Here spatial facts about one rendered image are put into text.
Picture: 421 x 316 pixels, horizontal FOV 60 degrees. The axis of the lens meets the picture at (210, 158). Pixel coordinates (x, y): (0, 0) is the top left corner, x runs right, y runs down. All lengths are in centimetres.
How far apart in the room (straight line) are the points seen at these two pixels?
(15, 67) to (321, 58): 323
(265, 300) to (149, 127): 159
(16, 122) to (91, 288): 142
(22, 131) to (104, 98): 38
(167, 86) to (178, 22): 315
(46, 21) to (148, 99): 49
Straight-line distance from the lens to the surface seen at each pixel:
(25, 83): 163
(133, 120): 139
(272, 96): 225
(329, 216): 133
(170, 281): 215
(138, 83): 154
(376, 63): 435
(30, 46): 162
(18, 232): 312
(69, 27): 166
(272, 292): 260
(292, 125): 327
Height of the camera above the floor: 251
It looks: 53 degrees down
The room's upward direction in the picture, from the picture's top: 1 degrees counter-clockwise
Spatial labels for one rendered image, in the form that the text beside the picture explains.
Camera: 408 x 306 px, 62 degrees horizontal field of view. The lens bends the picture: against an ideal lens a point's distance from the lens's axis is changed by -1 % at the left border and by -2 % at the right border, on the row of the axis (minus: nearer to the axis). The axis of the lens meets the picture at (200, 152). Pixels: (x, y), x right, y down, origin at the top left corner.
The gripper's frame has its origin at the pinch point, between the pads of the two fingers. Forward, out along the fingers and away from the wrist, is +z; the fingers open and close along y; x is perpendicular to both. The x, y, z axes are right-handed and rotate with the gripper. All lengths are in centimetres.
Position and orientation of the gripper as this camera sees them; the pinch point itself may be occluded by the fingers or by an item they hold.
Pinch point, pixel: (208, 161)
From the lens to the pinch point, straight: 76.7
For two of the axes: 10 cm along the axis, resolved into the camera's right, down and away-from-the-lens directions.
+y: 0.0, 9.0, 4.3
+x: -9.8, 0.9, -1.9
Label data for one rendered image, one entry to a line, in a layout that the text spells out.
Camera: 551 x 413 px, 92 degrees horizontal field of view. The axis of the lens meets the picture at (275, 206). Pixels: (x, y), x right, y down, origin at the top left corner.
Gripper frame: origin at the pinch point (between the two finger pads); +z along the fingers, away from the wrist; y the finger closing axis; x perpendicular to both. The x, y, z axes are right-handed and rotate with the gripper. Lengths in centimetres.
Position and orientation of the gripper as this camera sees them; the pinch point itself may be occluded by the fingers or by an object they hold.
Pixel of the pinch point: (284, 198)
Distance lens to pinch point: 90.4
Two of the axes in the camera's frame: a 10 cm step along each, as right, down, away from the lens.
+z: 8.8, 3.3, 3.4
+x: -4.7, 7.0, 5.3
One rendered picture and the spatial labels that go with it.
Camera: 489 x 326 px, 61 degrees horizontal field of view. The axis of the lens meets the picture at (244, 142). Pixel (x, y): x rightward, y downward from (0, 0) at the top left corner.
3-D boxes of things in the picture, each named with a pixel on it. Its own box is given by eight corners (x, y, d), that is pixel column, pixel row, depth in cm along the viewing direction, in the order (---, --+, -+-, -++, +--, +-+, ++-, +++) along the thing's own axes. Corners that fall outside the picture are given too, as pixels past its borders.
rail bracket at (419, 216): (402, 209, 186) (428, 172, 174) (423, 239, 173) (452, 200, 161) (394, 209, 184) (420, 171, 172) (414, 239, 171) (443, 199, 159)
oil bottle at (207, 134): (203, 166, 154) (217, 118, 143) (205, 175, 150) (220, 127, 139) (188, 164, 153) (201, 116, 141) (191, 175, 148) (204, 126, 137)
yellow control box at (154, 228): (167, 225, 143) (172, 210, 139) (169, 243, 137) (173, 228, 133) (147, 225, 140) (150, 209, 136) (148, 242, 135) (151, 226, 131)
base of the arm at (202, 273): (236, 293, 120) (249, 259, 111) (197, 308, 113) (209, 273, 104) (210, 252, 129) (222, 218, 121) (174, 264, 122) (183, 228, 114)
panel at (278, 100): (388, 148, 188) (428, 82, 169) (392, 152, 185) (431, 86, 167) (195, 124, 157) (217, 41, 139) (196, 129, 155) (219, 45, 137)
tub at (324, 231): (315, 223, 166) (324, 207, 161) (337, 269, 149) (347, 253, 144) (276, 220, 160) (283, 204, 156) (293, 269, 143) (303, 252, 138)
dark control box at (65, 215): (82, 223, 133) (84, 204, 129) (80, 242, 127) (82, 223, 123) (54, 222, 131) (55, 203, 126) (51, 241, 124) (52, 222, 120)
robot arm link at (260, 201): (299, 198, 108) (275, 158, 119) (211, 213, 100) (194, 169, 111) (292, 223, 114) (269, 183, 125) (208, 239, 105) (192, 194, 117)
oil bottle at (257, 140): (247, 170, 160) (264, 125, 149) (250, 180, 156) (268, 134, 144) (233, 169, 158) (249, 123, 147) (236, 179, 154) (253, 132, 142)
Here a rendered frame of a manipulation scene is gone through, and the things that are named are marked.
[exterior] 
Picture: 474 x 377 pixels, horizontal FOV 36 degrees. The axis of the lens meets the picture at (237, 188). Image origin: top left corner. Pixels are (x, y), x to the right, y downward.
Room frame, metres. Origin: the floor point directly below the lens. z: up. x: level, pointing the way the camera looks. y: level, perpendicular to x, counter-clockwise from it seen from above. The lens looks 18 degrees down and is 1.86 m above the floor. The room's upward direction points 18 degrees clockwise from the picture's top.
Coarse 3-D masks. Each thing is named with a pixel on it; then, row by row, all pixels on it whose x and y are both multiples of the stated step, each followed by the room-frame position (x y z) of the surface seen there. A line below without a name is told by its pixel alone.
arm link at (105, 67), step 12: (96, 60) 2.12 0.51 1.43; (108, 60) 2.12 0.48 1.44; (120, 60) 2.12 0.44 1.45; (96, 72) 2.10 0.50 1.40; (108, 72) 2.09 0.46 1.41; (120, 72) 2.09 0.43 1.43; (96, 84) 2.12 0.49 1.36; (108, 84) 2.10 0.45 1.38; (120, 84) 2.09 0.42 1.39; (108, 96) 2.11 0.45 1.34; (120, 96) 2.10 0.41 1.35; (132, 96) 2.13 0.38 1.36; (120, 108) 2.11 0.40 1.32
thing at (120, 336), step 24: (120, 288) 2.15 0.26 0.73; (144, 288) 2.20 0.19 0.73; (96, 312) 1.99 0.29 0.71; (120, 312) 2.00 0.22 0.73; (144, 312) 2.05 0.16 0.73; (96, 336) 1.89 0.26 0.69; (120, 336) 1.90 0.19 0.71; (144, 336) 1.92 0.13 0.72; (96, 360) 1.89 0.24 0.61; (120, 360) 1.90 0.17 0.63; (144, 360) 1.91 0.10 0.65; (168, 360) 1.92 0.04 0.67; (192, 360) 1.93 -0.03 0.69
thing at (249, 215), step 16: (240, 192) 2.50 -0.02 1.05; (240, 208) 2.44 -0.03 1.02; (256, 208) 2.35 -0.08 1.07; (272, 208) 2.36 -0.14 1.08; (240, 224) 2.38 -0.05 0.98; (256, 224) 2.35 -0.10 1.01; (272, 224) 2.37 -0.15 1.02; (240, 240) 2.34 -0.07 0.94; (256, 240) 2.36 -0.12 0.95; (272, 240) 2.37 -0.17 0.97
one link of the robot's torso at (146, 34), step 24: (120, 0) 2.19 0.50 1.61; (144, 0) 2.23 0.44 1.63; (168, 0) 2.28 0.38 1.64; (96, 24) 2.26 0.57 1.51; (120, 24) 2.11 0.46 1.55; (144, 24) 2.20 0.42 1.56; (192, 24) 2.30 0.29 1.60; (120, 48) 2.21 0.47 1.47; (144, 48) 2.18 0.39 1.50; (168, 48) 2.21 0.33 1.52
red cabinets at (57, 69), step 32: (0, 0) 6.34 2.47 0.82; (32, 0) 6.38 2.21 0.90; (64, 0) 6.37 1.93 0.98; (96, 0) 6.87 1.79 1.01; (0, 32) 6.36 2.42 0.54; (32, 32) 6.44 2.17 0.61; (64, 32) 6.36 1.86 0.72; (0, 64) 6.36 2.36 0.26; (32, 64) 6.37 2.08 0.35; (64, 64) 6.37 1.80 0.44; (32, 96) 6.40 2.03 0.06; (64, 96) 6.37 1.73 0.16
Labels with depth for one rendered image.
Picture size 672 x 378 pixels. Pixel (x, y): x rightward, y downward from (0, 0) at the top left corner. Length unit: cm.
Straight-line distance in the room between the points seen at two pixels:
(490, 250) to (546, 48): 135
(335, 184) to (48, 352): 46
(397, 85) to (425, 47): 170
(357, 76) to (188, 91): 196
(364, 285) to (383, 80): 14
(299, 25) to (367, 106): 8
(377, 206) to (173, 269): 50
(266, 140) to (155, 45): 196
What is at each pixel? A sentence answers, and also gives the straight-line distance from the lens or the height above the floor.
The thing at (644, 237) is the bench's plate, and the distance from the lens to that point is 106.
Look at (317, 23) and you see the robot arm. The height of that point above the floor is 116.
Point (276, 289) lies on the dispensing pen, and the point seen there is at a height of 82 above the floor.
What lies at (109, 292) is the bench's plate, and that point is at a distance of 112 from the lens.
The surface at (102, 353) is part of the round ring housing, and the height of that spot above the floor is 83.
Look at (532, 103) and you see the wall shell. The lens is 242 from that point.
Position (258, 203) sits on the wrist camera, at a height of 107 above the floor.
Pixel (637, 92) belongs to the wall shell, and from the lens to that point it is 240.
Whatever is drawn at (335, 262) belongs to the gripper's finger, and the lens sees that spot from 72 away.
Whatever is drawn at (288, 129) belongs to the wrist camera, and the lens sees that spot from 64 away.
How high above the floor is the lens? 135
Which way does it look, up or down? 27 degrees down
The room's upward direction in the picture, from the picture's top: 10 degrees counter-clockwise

--- --- ---

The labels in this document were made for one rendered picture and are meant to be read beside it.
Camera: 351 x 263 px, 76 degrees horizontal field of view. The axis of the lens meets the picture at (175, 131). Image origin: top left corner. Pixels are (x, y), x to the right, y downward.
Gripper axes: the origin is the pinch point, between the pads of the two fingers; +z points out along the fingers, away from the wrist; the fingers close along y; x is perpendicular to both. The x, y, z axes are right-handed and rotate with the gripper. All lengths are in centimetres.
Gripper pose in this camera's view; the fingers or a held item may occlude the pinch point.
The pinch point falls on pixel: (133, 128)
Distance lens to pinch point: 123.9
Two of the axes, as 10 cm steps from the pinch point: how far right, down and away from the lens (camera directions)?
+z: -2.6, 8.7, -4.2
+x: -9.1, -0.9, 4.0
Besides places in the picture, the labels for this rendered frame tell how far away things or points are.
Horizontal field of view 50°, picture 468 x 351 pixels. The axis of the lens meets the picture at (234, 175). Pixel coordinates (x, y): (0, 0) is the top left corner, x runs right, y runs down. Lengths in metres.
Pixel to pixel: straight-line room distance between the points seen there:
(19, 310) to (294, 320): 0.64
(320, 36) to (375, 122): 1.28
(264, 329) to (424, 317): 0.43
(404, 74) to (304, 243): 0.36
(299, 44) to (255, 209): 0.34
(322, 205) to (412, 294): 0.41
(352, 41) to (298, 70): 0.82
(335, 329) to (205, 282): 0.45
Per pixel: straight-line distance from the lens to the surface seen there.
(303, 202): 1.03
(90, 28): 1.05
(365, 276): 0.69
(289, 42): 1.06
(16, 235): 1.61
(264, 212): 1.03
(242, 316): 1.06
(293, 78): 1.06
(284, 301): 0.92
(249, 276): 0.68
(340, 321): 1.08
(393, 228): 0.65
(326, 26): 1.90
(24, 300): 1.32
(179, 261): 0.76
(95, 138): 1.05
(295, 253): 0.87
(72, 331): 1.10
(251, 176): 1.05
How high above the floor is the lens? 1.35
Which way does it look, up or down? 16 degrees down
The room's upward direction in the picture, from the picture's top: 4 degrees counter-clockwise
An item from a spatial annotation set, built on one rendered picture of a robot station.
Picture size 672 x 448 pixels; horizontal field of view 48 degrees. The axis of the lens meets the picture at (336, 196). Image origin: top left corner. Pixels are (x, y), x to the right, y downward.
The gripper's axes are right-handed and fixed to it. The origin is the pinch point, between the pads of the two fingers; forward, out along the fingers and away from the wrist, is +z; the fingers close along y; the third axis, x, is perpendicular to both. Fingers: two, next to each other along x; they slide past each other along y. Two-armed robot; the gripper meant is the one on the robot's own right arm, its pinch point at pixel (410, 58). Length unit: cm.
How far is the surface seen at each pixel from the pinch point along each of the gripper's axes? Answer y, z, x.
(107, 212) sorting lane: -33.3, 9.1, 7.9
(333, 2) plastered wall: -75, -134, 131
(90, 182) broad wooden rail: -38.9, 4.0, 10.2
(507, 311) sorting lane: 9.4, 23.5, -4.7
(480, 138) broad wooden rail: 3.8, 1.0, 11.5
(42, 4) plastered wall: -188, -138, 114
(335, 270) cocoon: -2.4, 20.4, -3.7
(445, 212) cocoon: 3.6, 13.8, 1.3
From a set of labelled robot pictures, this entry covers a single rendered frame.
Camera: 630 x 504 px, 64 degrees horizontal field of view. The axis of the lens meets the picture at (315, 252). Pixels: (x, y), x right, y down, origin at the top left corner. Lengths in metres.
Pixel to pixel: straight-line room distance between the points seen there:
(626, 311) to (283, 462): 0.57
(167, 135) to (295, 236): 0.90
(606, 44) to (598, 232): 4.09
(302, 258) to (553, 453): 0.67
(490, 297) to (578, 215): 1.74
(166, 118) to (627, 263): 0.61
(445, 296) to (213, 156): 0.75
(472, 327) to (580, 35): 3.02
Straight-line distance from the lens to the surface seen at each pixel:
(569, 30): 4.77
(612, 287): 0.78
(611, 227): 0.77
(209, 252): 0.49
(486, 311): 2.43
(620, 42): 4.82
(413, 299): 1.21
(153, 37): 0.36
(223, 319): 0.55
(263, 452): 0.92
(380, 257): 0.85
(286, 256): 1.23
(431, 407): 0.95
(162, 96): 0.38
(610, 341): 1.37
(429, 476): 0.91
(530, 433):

--- --- ---

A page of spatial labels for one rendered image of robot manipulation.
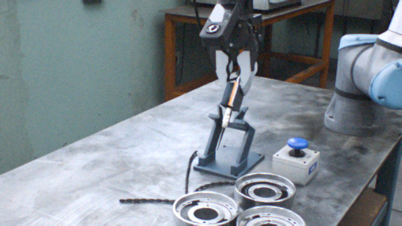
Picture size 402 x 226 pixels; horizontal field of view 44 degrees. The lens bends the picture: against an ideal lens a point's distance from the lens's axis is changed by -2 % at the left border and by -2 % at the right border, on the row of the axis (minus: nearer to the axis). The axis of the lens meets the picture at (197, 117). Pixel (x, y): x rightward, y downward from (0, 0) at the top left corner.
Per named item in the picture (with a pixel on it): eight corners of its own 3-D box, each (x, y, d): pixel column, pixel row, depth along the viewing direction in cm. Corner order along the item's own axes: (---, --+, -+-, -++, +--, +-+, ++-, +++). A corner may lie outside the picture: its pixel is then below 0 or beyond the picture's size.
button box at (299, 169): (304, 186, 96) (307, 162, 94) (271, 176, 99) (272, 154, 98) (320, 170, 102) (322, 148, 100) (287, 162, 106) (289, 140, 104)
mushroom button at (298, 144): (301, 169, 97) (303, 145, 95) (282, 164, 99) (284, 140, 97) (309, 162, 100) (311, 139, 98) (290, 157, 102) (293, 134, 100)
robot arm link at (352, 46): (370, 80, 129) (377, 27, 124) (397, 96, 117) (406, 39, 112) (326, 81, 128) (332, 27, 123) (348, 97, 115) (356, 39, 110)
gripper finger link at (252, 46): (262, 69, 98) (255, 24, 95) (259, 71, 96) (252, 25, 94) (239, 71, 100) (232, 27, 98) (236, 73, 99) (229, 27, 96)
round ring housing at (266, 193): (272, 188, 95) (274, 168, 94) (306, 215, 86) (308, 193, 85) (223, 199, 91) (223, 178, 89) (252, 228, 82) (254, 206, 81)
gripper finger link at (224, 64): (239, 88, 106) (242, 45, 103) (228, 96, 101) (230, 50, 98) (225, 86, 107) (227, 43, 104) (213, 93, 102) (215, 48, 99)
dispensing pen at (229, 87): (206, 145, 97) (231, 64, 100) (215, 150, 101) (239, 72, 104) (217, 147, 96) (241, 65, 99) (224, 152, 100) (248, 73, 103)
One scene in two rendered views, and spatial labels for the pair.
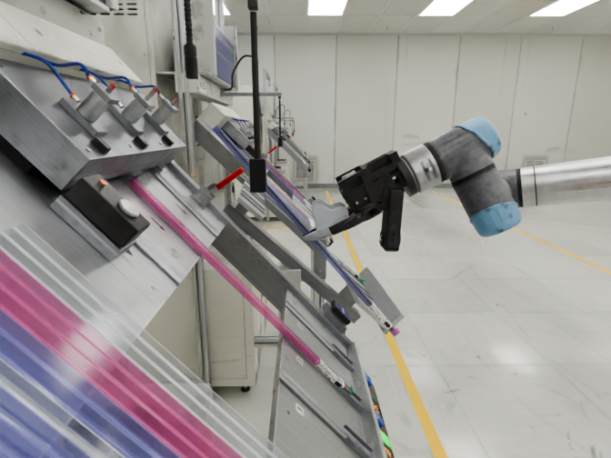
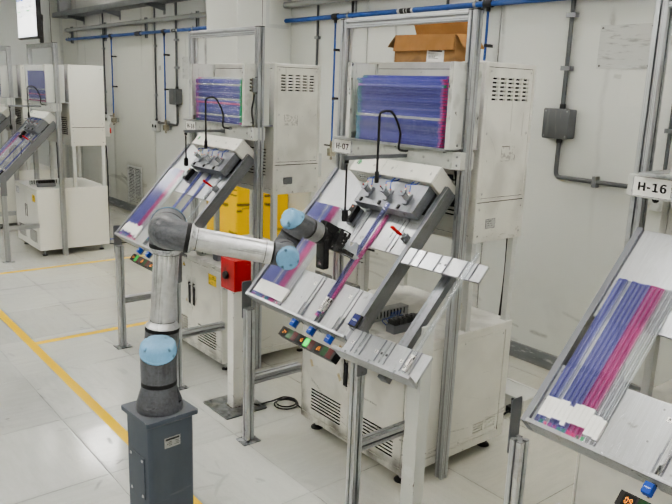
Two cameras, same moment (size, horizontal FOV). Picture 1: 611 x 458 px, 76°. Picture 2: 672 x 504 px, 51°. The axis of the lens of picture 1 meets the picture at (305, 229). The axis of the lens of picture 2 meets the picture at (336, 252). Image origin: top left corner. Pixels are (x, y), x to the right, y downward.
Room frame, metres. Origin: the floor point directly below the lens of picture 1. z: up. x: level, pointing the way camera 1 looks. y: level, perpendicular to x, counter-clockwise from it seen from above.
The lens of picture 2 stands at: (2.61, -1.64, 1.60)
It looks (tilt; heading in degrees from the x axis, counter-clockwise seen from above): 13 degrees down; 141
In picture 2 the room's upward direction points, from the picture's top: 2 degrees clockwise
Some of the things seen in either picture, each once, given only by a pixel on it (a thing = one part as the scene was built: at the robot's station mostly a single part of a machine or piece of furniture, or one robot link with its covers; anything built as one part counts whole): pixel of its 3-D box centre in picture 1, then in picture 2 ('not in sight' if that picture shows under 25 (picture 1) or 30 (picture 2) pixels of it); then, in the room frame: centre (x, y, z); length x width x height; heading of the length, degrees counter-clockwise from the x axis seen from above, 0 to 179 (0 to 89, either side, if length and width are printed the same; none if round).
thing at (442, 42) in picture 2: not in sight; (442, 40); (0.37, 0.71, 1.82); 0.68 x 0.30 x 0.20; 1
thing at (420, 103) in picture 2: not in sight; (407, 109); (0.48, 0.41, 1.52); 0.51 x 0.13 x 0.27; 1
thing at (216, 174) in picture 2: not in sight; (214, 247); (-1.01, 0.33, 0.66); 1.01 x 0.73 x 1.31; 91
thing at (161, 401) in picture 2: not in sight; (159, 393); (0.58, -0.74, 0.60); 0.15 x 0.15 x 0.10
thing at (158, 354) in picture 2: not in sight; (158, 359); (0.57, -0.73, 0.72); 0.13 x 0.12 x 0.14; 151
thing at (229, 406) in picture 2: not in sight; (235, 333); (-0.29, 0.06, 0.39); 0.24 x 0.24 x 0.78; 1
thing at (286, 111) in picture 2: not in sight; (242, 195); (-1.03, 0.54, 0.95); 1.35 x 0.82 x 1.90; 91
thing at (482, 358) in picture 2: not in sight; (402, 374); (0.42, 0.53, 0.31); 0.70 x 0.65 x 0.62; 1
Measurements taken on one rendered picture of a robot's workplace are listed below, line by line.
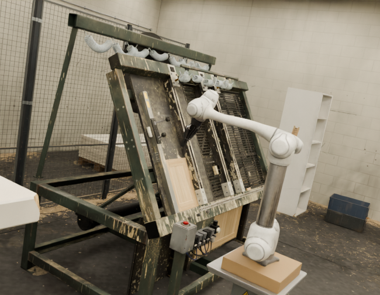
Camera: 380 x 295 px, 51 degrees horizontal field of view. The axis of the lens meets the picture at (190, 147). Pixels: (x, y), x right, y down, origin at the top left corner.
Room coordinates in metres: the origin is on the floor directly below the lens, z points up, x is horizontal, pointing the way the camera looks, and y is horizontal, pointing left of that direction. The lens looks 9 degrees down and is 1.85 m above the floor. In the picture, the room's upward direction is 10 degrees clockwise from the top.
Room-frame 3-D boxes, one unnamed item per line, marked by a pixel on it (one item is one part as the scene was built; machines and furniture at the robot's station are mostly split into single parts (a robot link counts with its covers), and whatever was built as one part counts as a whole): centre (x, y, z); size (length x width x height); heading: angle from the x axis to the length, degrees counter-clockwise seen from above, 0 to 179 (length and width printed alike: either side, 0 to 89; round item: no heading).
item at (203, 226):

--- --- ---

**WORK REQUIRED**:
Could you set down, exactly as written, the lines above between the one holding "(335, 329) to (205, 282): 0.45" and the one holding "Picture size 672 x 448", inclusive, and nothing more?

**WRITTEN RESPONSE**:
(335, 329) to (205, 282): 0.45
Per pixel: straight-line distance from the lens to the surface seen there.
(303, 202): 1.03
(90, 28): 1.05
(365, 276): 0.69
(289, 42): 1.06
(16, 235): 1.61
(264, 212): 1.03
(242, 316): 1.06
(293, 78): 1.06
(284, 301): 0.92
(249, 276): 0.68
(340, 321): 1.08
(393, 228): 0.65
(326, 26): 1.90
(24, 300): 1.32
(179, 261): 0.76
(95, 138): 1.05
(295, 253): 0.87
(72, 331): 1.10
(251, 176): 1.05
How high above the floor is the lens? 1.35
Which way does it look, up or down? 16 degrees down
The room's upward direction in the picture, from the picture's top: 4 degrees counter-clockwise
An item from a spatial annotation set, built on one rendered picture of a robot station.
Picture size 672 x 448 pixels; horizontal field of view 48 degrees. The axis of the lens meets the picture at (336, 196). Image origin: top left corner. Pixels are (x, y), x to the right, y downward.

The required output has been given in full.